It’s hearings season at the State House, so this is when we put together testimony on bills that particularly relate to privacy, surveillance and the Fourth Amendment.
Today, we submitted comments in opposition to “An Act Relative To Traffic Regulation Using Road Safety Cameras” (S. 2344, H. 3754). In the 1980s, Massachusetts banned automated parking enforcement, out of concerns over driver privacy. Now, influential legislators like Sen. Will Brownsberger are trying to overturn that ban, with the unanimous support of the Cambridge City Council. Here’s part of what we wrote to the Judiciary Committee on this bill:
Data Sharing Concerns
Historically, lawmakers didn’t pass our traffic laws with the thought that one day, technological change would let them be universally, rigidly and digitally enforced. They didn’t know then that it’s possible now to search archived camera footage to form a pattern of drivers’ movements in public, or that license plate reading software, if applied to that camera’s footage, is now being trawled through by officers in red states, searching nationwide for women suspected of having had an abortion. We also now have a federal administration newly interested in making unrealistic deportation quotas, and therefore using camera networks to identify, track and deport immigrants. […] [N]othing you [i.e., the Legislature] do here can bind what police departments in other states lawfully ask a vendor for, or what DHS asks a vendor for. You can’t prevent camera companies from lawfully responding to lawful federal data requests. The only way, therefore, to prevent out-of-state AGs or DHS from accessing such data is to not collect it in the first place.
Racial Profiling Concerns
Some well-meaning activists and legislators hope that automated traffic enforcement will diminish racism in police stops. It’s true that racial profiling in Massachusetts traffic stops has been extensively documented. But speed cameras won’t necessarily reduce racial profiling, because it will still be police who buy, monitor and maintain the cameras, set the thresholds, choose where cameras are placed, and decide who gets arrested. In Washington, DC, when police shifted to automated enforcement, racial biases persisted. Cameras are a diversion from, not a solution to racism, and efforts to automate out the human element merely obscure it from view.
If we’re concerned about police hurting people in traffic stops, then rather than automating policing, one solution is to allow unarmed civilian parking and traffic enforcement, diverting that responsibility from police, as several jurisdictions are currently exploring.
Corruption Concerns
Cities and towns are interested in automated traffic enforcement for two reasons: To increase road safety, and to increase revenue.
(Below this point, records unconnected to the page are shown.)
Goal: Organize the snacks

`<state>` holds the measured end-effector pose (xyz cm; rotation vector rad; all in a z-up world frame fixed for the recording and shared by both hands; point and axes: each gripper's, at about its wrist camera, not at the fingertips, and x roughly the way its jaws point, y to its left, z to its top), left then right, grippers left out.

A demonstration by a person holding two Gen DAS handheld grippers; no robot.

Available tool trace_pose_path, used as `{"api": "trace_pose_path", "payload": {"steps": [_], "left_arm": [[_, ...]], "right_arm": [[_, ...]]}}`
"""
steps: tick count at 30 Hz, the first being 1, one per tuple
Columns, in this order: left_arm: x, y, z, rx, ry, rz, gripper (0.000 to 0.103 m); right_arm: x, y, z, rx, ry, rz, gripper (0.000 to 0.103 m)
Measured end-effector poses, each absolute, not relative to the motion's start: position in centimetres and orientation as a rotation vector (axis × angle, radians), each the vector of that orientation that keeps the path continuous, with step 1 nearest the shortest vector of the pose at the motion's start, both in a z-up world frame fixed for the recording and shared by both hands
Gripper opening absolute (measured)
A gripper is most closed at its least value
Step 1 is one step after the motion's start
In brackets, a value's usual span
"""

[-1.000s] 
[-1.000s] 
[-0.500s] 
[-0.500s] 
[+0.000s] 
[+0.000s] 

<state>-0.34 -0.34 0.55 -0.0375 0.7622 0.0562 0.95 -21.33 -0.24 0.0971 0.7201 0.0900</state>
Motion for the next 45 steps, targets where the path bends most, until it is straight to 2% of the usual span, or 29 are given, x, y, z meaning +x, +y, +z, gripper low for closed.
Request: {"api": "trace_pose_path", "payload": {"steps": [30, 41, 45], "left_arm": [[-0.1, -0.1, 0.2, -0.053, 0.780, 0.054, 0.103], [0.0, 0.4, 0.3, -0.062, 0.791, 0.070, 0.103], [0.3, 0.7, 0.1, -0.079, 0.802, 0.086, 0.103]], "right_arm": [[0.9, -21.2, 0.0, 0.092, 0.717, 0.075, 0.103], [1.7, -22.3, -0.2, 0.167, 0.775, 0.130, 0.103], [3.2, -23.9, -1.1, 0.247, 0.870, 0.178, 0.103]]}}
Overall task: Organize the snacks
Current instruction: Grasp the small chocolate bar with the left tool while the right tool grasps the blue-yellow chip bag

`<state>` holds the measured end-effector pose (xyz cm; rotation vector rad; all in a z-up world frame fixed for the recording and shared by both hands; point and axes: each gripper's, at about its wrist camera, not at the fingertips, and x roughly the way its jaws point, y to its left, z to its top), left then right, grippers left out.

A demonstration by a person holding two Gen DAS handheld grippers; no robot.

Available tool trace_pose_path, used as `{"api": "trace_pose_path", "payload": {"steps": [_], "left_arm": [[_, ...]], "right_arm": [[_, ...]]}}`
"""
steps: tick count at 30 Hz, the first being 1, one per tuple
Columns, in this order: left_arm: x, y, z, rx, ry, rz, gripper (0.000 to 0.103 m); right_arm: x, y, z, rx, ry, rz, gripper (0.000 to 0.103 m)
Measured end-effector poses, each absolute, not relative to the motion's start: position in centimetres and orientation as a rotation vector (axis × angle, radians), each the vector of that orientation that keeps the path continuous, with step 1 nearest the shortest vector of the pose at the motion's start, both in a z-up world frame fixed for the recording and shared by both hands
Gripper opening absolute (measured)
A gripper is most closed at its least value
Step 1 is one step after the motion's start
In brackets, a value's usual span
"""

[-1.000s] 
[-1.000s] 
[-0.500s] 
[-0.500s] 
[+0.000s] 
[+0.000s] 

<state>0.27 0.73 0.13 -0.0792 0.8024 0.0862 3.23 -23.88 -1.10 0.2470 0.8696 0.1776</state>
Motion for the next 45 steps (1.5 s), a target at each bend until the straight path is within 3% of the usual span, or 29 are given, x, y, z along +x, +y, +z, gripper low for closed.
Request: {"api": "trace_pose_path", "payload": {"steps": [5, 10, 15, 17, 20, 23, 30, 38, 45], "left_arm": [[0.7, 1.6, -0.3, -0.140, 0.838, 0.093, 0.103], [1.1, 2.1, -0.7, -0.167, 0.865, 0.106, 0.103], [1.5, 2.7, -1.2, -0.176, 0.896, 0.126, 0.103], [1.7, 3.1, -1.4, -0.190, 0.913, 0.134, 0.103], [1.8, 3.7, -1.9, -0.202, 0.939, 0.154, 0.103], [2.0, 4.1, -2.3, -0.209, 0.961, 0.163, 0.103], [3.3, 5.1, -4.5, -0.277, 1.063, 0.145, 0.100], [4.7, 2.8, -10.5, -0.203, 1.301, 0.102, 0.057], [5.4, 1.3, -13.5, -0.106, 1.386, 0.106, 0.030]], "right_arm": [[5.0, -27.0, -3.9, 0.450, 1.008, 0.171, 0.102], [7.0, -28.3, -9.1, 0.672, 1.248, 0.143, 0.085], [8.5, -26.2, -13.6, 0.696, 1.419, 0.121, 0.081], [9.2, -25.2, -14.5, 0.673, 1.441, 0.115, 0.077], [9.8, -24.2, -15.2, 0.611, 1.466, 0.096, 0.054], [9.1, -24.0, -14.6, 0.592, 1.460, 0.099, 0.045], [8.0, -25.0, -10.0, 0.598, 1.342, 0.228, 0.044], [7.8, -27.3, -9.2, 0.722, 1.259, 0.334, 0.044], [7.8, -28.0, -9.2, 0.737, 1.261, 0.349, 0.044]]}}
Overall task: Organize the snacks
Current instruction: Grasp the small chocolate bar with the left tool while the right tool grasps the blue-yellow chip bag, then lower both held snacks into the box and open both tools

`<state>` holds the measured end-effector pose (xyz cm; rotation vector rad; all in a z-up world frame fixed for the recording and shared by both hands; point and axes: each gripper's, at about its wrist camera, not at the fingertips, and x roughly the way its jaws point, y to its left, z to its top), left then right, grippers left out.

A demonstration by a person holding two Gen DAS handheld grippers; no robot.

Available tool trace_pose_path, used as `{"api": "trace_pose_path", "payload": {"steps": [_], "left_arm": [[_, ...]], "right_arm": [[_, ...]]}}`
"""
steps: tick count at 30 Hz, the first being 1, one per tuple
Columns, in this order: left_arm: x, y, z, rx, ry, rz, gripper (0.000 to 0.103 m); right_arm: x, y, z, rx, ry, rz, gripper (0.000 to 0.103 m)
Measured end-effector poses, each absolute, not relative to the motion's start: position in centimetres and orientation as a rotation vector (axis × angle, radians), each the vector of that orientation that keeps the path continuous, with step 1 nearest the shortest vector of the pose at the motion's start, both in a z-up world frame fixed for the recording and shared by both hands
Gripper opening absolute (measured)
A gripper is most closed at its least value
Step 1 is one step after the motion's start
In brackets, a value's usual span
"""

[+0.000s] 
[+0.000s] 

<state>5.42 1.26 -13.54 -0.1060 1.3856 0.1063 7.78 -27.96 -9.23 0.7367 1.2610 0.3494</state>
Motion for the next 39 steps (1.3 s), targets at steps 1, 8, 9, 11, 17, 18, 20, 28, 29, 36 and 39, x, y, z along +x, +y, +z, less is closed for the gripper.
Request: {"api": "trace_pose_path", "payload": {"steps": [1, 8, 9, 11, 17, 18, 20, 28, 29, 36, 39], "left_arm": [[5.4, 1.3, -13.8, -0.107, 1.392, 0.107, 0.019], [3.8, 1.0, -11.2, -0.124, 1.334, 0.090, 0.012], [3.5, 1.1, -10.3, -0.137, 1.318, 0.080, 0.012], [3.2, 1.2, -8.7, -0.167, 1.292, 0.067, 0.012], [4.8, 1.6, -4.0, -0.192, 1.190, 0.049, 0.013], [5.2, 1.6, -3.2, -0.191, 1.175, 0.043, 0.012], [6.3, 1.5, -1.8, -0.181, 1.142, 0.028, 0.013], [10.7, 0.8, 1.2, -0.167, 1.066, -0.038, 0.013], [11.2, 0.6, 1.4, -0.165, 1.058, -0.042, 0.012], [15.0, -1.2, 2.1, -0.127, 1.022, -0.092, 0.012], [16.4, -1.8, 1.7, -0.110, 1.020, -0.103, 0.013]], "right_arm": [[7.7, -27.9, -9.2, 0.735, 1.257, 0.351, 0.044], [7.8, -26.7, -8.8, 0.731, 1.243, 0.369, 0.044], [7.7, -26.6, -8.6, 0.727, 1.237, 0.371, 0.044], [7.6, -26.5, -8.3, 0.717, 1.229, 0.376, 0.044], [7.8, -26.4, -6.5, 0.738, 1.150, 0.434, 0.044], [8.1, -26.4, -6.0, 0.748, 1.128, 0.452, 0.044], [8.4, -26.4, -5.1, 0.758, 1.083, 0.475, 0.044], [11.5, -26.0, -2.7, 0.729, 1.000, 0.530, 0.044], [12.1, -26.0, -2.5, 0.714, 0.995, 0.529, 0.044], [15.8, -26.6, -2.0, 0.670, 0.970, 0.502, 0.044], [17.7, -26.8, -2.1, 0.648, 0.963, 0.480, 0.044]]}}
This bill contains a provision that reasonably limits the income that camera vendors take in (in Section 7(a)), but, by doing so, it increases the incentive for cities and towns to adopt such cameras for revenue generation purposes. In Florida, where automated cameras are permitted, the corruption this has produced has been so severe that it even led to the state having to dissolve one town’s government. So, if this bill is to pass, it should remove the financial incentives to cities and towns, by having all ticket revenues go into the state general fund.
We respectfully urge you to send this bill to study. [ ]
Sincerely,
Alex Marthews, Alexandra Thorn and Christine Felice, Digital Fourth volunteers.